As an FYI, the client and server Python/Ray versions are matching

>>> ray.is_initialized()
True
>>> ray.nodes()
Traceback (most recent call last):
  File "<stdin>", line 1, in <module>
  File "/usr/local/share/runtimes/lib/python3.9/site-packages/ray/_private/client_mode_hook.py", line 104, in wrapper
    return getattr(ray, func.__name__)(*args, **kwargs)

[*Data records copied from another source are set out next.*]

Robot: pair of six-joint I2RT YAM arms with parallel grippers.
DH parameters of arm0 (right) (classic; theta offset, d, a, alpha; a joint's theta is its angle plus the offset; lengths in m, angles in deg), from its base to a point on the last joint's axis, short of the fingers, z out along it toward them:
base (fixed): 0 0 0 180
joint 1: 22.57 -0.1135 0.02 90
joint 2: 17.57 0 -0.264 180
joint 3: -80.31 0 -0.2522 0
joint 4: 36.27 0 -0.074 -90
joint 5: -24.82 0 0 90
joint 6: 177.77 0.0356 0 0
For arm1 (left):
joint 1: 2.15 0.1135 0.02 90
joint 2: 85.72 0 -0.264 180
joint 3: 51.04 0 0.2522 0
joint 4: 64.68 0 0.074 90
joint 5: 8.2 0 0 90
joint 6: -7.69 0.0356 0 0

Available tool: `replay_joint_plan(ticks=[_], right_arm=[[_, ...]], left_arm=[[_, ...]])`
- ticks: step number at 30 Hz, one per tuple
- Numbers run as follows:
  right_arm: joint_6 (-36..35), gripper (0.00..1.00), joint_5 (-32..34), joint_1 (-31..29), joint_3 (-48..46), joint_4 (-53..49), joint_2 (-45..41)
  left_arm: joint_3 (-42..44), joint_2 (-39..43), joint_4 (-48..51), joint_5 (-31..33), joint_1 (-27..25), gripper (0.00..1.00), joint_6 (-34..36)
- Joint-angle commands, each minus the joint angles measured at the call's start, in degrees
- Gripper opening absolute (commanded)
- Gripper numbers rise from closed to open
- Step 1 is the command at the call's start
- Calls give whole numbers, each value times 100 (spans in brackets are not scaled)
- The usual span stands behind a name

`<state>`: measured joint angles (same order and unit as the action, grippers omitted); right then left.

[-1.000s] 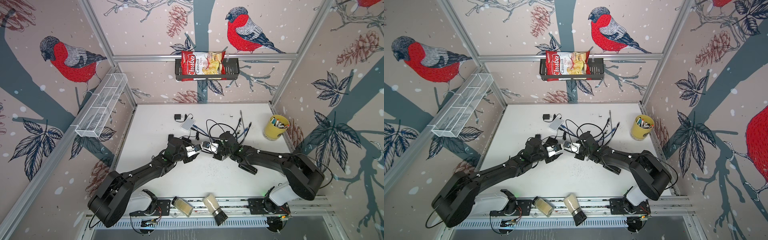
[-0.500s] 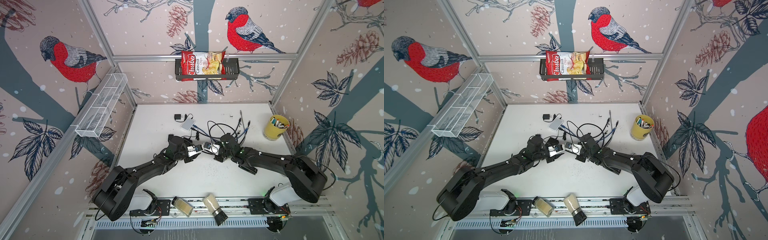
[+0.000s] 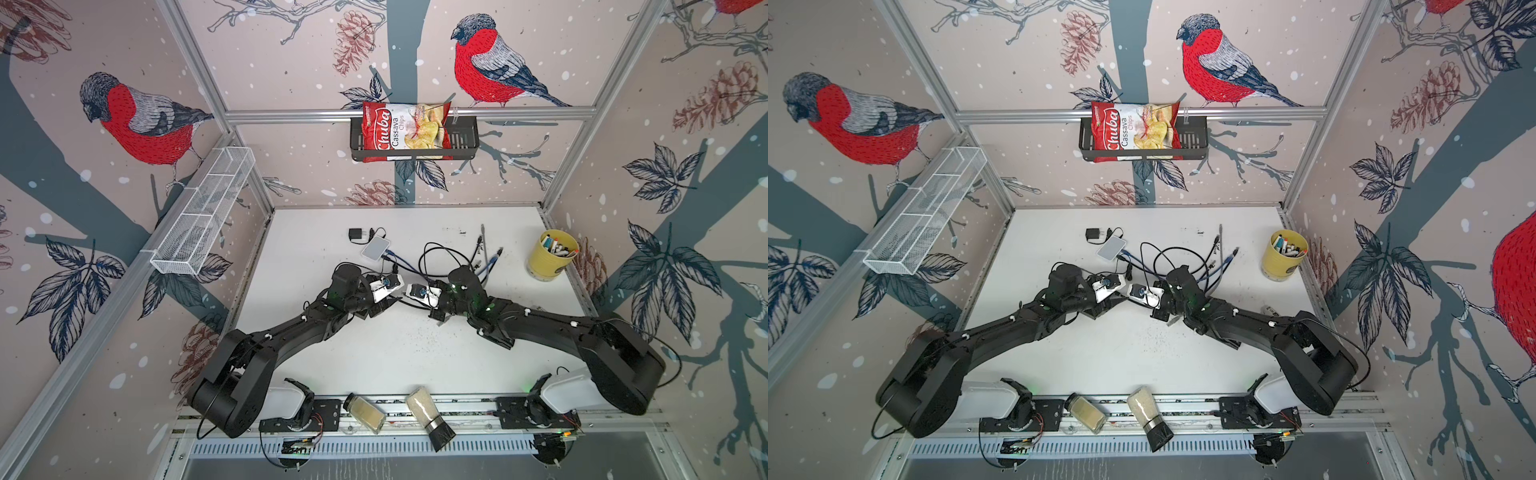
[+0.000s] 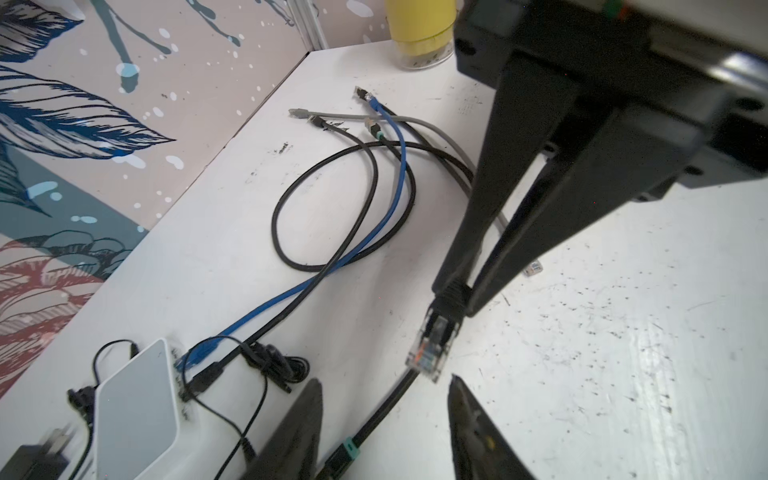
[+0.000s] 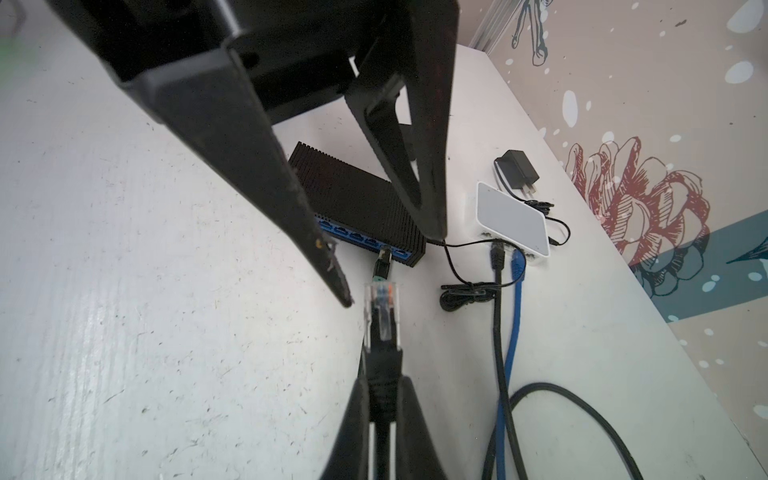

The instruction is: Insert the plug into the switch port

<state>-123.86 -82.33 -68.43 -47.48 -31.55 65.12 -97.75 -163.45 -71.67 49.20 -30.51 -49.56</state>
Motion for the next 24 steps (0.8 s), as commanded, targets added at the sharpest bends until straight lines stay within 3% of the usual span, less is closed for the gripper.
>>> replay_joint_plan(ticks=[1, 14, 24], right_arm=[[-82, 7, -190, 5, -22, 261, -60], [-108, 7, -254, -9, -14, 226, -42], [-91, 7, -271, -6, 21, 196, -34]], left_arm=[[16, -87, -181, -727, 22, 48, 265], [133, -154, -925, -1033, 21, 43, 118], [120, -330, -902, -1082, 15, 25, 203]])
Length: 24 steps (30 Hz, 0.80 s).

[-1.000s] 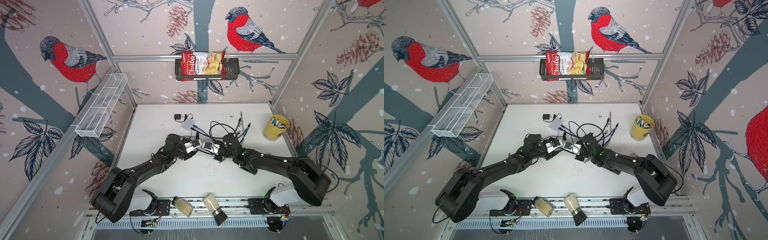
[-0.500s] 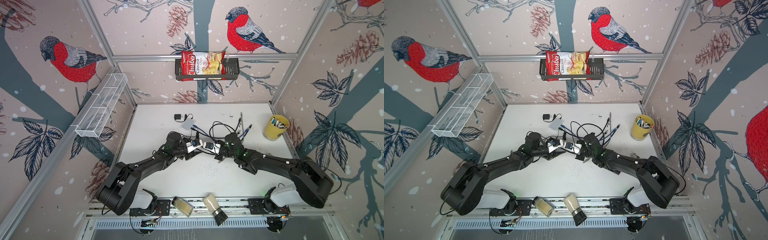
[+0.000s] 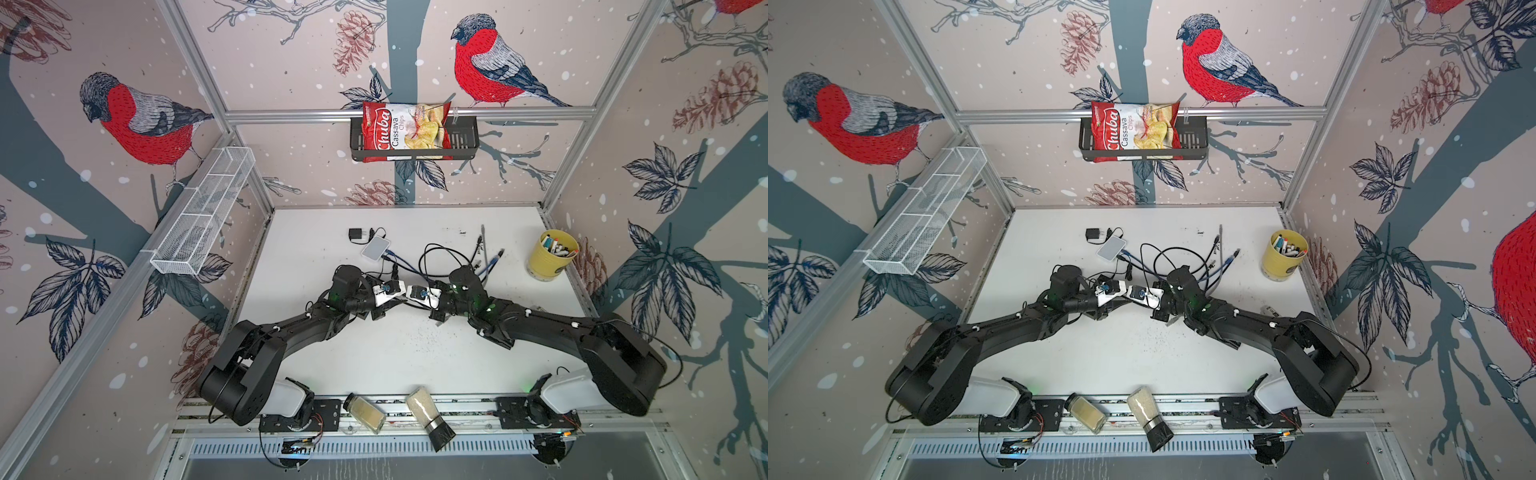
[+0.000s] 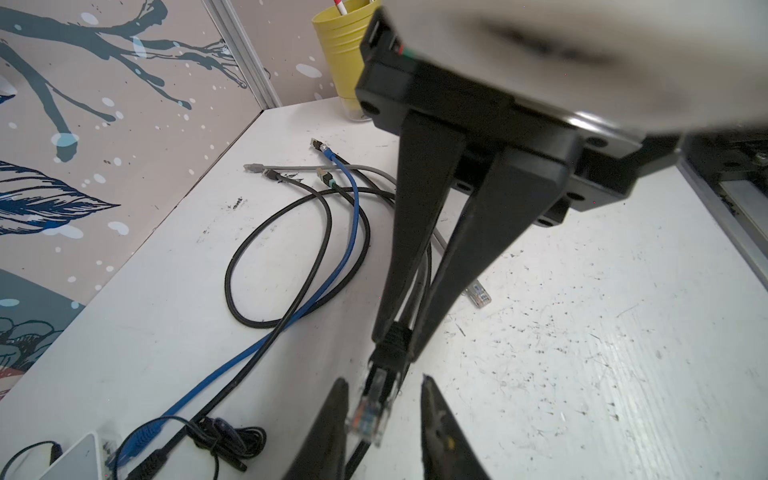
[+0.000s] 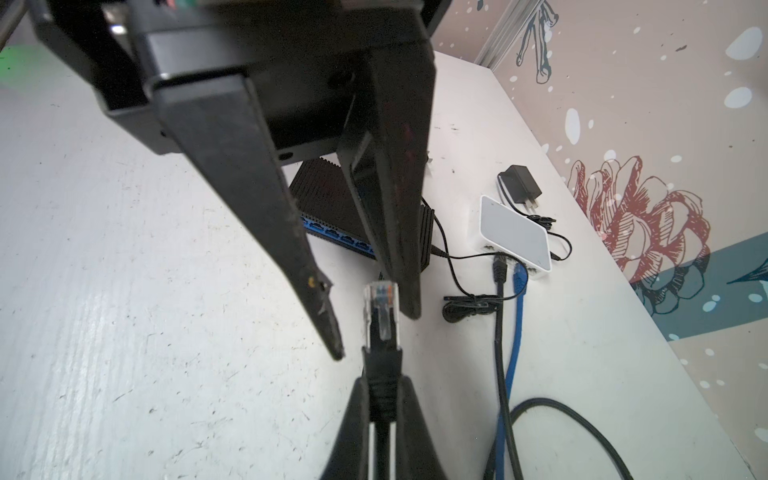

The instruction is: Insert the plug into the switch port

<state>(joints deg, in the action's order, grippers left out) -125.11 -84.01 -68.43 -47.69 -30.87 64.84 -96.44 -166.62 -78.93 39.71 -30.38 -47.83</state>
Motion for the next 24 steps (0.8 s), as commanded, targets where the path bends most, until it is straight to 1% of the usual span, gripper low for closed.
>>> replay_joint_plan(ticks=[1, 6, 8, 11, 16, 20, 24], right_arm=[[30, 7, -108, -14, 43, 123, -10], [20, 9, -112, -10, 61, 80, -6], [4, 12, -114, -4, 44, 79, -7], [-24, 20, -60, -14, 9, 43, -6], [-115, 28, -90, 7, -27, -124, -23], [-111, 29, -220, 98, -129, -143, -149], [-127, 29, -503, 235, -163, -149, -307]], left_arm=[[0, -13, -172, -125, 2, 22, 59], [18, 48, -131, -126, 2, 11, 204], [1, 62, -93, -94, 7, 7, 260], [-6, 92, -45, -81, 2, 3, 313], [26, 200, 9, -11, 3, 2, 417], [26, 285, 182, -43, 6, 1, 522], [-5, 330, 402, -187, 2, 1, 607]])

  File "/usr/local/share/runtimes/lib/python3.9/site-packages/ray/util/client/api.py", line 208, in nodes
    return self.worker.get_cluster_info(
  File "/usr/local/share/runtimes/lib/python3.9/site-packages/ray/util/client/worker.py", line 598, in get_cluster_info
    resp = self.server.ClusterInfo(
  File "/usr/local/share/runtimes/lib/python3.9/site-packages/grpc/_channel.py", line 946, in __call__
    return _end_unary_response_blocking(state, call, False, None)

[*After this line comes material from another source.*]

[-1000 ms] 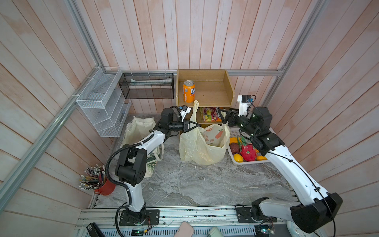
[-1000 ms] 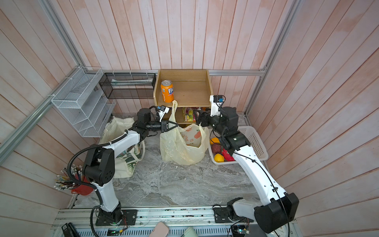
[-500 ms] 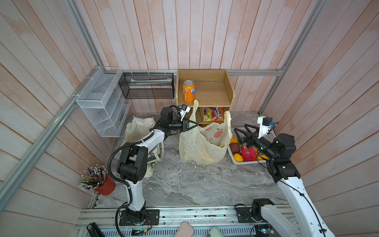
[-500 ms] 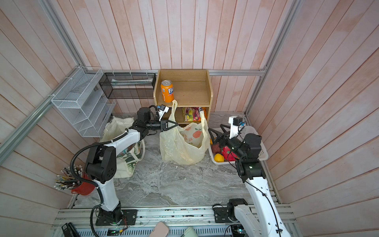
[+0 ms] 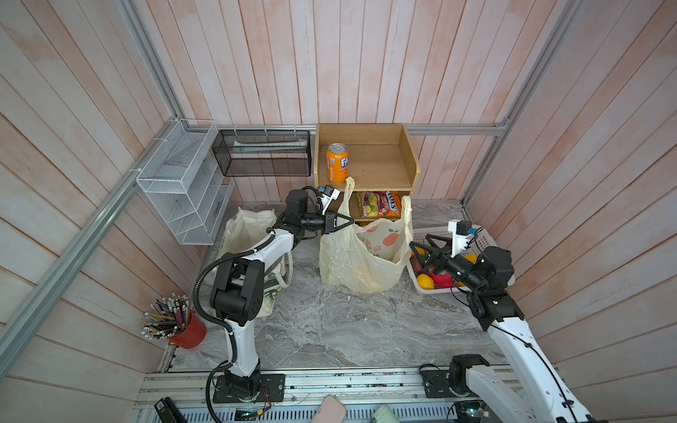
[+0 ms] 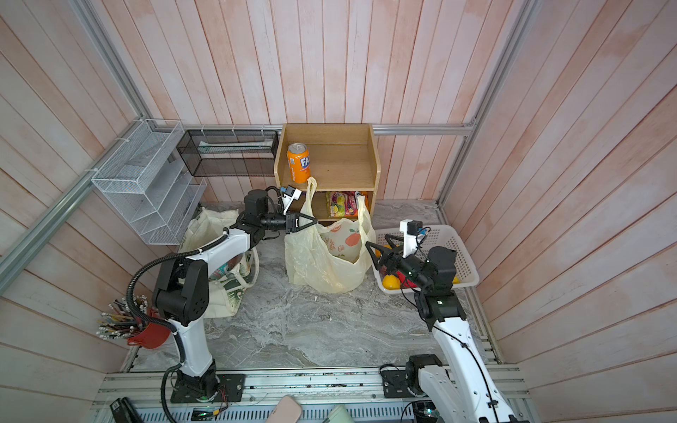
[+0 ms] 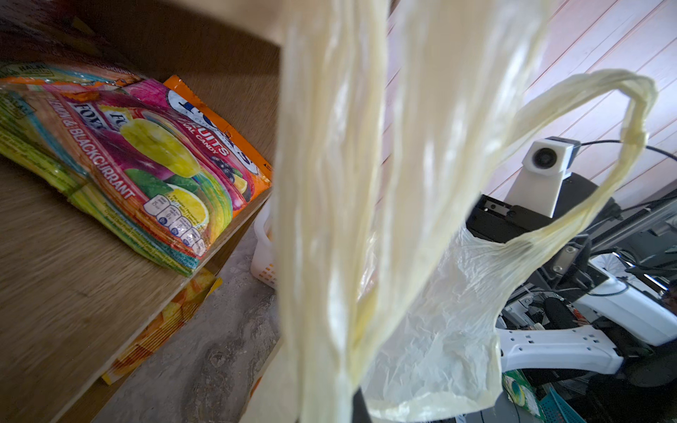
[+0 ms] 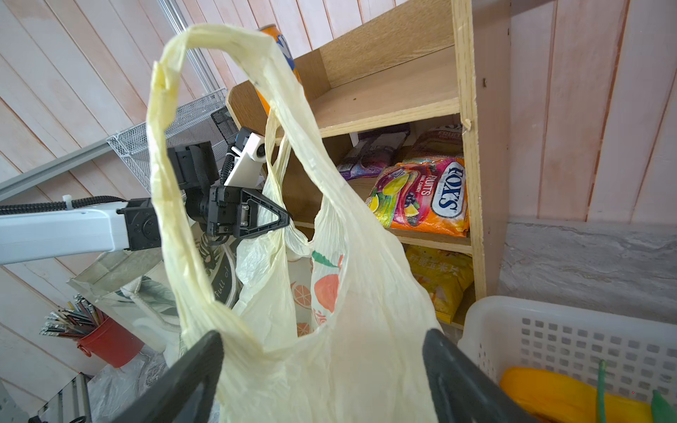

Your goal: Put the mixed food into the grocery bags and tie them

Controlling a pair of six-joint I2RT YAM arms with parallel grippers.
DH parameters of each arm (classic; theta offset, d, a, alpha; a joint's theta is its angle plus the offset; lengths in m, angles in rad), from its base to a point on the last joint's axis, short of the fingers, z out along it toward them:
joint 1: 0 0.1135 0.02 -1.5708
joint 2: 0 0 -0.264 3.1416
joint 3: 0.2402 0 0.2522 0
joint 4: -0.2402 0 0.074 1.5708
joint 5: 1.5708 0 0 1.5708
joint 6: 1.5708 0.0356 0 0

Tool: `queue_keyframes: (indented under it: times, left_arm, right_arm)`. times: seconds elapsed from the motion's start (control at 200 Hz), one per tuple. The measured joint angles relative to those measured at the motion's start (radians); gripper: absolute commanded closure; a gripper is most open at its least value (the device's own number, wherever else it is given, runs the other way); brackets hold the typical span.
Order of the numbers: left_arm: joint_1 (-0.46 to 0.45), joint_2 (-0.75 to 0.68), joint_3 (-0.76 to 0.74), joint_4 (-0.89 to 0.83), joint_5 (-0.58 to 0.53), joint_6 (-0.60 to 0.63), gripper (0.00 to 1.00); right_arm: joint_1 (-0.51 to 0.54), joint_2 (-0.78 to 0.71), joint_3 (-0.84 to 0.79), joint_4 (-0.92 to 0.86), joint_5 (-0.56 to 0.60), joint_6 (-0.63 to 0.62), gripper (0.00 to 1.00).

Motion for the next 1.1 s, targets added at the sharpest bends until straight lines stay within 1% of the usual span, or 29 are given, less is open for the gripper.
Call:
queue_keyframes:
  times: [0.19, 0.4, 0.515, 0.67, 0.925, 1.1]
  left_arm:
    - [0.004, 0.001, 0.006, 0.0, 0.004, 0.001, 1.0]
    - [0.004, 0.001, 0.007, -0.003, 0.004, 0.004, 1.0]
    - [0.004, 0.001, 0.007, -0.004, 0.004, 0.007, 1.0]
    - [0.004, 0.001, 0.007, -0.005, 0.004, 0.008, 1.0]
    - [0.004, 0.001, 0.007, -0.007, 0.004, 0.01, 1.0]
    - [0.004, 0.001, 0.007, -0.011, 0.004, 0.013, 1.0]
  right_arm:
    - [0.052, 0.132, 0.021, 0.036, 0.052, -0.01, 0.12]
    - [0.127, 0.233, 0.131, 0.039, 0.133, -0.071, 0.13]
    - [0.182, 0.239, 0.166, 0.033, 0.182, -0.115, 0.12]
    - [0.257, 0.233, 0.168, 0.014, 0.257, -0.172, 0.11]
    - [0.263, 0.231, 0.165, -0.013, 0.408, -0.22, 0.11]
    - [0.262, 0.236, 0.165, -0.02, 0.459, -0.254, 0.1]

  File "/usr/local/share/runtimes/lib/python3.9/site-packages/grpc/_channel.py", line 849, in _end_unary_response_blocking
    raise _InactiveRpcError(state)
grpc._channel._InactiveRpcError: <_InactiveRpcError of RPC that terminated with:
	status = StatusCode.NOT_FOUND
	details = "Failed to serialize response!"
	debug_error_string = "{"created":"@1646705403.742381878","description":"Error received from peer ipv4:10.100.214.52:10001","file":"src/core/lib/surface/call.cc","file_line":903,"grpc_message":"Failed to serialize response!","grpc_status":5}"
>
3 Likes

FYI I’ve raised a similar issue to yours in this post: https://discuss.ray.io/t/ray-grpc-ambiguous-error-message/5874; hoping to get a response!

Perhaps the suggested solution on the other thread could help.